For most companies, even highly successful ones, cohort charts like these show lines that steadily decay toward a more horizontal slope over time. This happens because there is some natural attrition rate with which users simply stop using the site, causing the incremental engagement of the average user to drop off.

That is definitely not the case with Pinterest.

These lines show little to no decay whatsoever. Their slopes remain consistent, indicating a net attrition rate of close to 0%. This either means that no one who starts using Pinterest ever stops or– more likely– that users who continue to use Pinterest become so much more engaged over time that their activities fully make up for those of any users who leave.

To explore which of these two scenarios is playing out, we changed a few options in RJMetrics and ran the cohort analysis below:

This weekly cohort analysis shows the percentage of distinct users from some recent cohorts who come back to pin again in each of the first 8 weeks of their life cycle.

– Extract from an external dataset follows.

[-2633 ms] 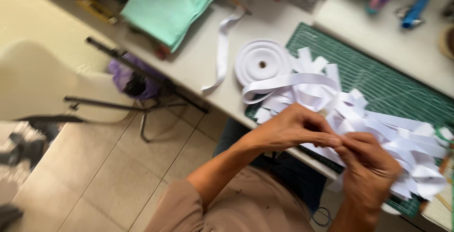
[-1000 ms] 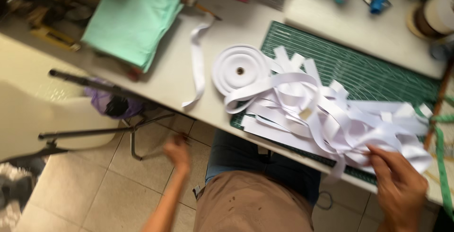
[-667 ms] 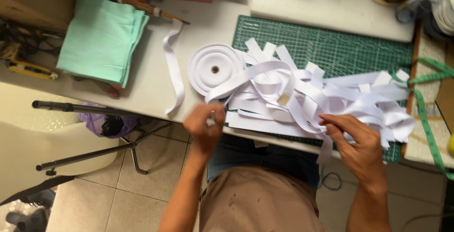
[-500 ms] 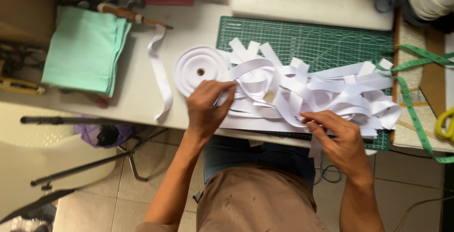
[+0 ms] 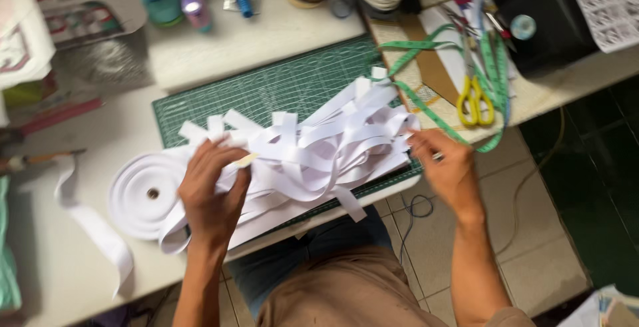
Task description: The person measures and cuts white fabric strips using a ruler and yellow-handled scissors on a green cutting mat. They repeatedly align the ruler, cut the fabric, and stack the cut pieces. The person also briefly folds a small piece of fabric and discards a scrap into a nearby bin.
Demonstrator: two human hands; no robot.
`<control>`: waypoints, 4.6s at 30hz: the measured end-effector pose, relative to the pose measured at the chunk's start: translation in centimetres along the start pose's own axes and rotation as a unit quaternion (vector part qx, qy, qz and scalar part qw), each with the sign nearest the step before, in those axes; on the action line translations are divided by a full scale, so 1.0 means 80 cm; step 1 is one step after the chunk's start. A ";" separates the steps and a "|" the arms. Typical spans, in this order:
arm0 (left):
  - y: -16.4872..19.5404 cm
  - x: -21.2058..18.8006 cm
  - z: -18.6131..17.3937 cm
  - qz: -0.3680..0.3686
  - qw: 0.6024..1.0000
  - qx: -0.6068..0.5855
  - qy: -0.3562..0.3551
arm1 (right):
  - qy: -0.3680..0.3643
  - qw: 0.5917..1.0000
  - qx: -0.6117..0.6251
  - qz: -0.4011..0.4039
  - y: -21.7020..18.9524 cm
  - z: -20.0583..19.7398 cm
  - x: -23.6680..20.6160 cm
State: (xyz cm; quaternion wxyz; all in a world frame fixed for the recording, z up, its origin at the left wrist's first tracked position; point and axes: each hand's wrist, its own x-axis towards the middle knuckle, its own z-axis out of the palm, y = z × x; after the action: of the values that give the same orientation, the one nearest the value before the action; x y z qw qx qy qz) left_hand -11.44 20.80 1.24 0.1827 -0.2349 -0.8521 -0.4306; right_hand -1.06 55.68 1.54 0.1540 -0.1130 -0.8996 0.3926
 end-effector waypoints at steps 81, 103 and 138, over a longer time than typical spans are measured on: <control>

As you can see, between 40% and 60% of users are still actively pinning even as far out as week 8. This may seem like a steep drop-off, but for a consumer internet business it’s exceptionally good.

To provide some context, I want to compare this data to a similar analysis I conducted on Twitter in 2009. Twitter was at a similar point in its life cycle (growing tremendously and about a year into its existence). See the chart below:

Twitter’s decay rate was twice that of Pinterest, with user activity (measured by tweets) rapidly plummeting to around 20% before stabilizing.

 

Growing Pains: Quality Decay

With every fast-growing consumer startup I’ve profiled, an increase in media coverage inevitably corresponds to a huge spike in the number of registered users and a drop-off in the quality of the average user (as defined by their level of engagement and likelihood to remain active). Pinterest is no exception.

As shown above, the average new user who has joined Pinterest in the past few months is using the site substantially less than their counterparts from months in the past. I speculate that this is caused by flocks of curious onlookers who are outside of Pinterest’s core audience registering accounts and failing to get engaged. In the long-term, this could potentially represent a challenge to the company maintaining the remarkable engagement metrics we’ve seen so far.

Conclusion

Pinterest demonstrates some of the strongest user engagement, retention, and virality metrics I have ever seen in an online business. The company has found tremendous success among its core demographic, and the potential reach of its appeal will be tested in the coming months as attention from broader audiences continues to increase.

If the company’s performance to date is any indication, however, it will surely be a start-up to watch in 2012 and beyond.